Unfortunately, my brain wasn’t in full communication with my mouth, which in the absence of restraint, made a run for freedom. So, I sidestepped Janine’s protection, then offered one last note of appreciation: “Sure, Clar, no problem. Maybe next Saturday I can lug his clubs around; you know, earn a few bucks myself. . .”
Janine jousted me towards the car, and I heard a blur of “thanks” and “see you soon” as I slid into the front passenger seat. The stuffy air almost made me gag before I cracked the window enough to catch a little breeze, but regretfully also to hear Janine’s last words to Clara.

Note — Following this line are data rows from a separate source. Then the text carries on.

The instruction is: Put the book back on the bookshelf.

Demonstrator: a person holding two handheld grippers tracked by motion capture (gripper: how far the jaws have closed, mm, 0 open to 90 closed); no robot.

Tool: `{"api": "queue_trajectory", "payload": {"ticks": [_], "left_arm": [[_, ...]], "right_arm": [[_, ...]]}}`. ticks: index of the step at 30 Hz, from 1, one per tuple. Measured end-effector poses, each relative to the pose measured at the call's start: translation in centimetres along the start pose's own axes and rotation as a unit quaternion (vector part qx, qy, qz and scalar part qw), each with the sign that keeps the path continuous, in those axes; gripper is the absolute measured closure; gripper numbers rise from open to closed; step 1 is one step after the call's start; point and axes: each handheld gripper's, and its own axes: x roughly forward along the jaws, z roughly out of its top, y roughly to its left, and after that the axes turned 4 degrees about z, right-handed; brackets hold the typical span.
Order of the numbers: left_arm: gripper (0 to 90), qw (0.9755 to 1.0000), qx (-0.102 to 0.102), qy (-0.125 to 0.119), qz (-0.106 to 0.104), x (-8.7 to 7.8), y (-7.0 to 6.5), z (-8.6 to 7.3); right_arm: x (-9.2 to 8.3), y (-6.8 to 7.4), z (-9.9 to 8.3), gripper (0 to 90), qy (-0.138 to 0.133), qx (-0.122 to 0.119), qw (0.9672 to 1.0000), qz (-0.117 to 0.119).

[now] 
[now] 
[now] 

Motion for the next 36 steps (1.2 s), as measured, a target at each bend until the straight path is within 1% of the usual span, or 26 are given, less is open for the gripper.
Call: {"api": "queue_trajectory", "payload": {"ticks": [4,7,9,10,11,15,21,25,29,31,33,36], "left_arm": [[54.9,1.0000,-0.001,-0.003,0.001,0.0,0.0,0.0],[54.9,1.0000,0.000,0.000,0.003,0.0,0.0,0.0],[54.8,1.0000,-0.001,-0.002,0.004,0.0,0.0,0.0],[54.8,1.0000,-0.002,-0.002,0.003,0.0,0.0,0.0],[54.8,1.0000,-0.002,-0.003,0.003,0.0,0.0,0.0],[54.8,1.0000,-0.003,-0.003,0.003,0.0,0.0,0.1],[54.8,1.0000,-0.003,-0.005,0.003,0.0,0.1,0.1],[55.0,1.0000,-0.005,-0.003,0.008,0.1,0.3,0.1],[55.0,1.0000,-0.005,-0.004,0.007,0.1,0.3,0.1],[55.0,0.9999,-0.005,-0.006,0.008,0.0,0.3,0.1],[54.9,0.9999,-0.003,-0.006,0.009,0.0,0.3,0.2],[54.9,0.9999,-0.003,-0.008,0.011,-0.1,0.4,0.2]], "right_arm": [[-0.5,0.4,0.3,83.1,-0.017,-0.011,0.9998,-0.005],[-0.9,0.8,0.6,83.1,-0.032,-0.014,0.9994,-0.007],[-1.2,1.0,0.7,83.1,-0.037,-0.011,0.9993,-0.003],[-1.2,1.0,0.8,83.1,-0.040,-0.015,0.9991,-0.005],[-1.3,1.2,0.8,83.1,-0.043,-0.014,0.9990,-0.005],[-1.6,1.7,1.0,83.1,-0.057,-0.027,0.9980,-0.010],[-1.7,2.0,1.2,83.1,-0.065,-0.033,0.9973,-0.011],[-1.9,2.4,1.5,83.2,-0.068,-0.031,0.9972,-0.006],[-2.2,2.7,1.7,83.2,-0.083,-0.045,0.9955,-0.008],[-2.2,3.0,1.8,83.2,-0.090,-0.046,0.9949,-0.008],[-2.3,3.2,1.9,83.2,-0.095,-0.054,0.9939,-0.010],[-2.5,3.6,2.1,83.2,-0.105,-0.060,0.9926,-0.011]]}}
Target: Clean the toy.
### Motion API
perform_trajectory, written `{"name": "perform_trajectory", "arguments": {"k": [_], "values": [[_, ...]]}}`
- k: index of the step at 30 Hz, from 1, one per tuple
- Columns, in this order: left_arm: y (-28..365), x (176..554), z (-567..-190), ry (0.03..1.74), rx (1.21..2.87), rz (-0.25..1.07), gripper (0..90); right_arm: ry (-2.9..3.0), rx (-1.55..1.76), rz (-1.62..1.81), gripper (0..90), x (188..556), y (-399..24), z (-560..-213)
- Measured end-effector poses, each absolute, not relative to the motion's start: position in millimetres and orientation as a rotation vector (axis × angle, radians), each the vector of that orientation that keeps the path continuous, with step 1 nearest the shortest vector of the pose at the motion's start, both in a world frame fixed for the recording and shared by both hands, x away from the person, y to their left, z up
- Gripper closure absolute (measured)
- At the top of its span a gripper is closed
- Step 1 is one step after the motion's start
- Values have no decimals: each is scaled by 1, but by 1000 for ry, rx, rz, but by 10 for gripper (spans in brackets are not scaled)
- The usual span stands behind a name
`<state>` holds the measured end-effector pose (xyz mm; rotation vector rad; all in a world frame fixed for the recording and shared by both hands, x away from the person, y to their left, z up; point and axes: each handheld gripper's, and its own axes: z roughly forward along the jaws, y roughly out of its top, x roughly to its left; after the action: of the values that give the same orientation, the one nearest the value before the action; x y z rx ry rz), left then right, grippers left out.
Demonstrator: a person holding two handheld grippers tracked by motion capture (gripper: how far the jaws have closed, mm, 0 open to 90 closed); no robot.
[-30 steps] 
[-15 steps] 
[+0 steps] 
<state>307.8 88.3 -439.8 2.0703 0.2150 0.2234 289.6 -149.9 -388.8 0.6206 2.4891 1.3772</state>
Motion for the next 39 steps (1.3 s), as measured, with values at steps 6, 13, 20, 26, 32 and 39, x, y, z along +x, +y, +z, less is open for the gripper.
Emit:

“Oh, it’s Larry. He drinks too much. . .” I looked to see if Janine would offer me a glance. She did, a laser shot from emblazoned blue eyes, a would-be terminator unmasked in Hattiesburg. I’d only come to show her friends how I was changing my life, and yet something predictable had occurred. I rolled up the window, not wanting to hear my life anymore.
The thud of distant music hammered, and without warning, an image of my grandfather popped into my head. He’d dropped by the house on my sixteenth birthday to give me his old shotgun, and there in his left eye was a peering void I’d not seen before, a darkness that scared me, though I wasn’t sure why. Two weeks later, he died without warning. Today, Janine’s empty stare brought back that kindred knowledge of having looked through the pane shielding one life from another, encasing the secret dark matter of separateness. That glare penetrated me, searching for those unspoken things I’d meant to tell her but didn’t, those withholdings I’d postponed without realizing.
The drive home quivered in the escapist blur of alcohol, but I’d glimpsed Janine’s secret. Farms slipped past as dim forms, silhouettes languishing without sun, mildly aware of approaching winter; and through the Mississippi countryside, my wife and I traveled into the dusk of separated silence, alone, yet not.
Violence awaited me. Not puerile hitting or pushing—oh, if only. The lid to a long-sealed vault had shifted on the day’s blunder, releasing within me a highly charged imbalance to merge with Janine’s fury.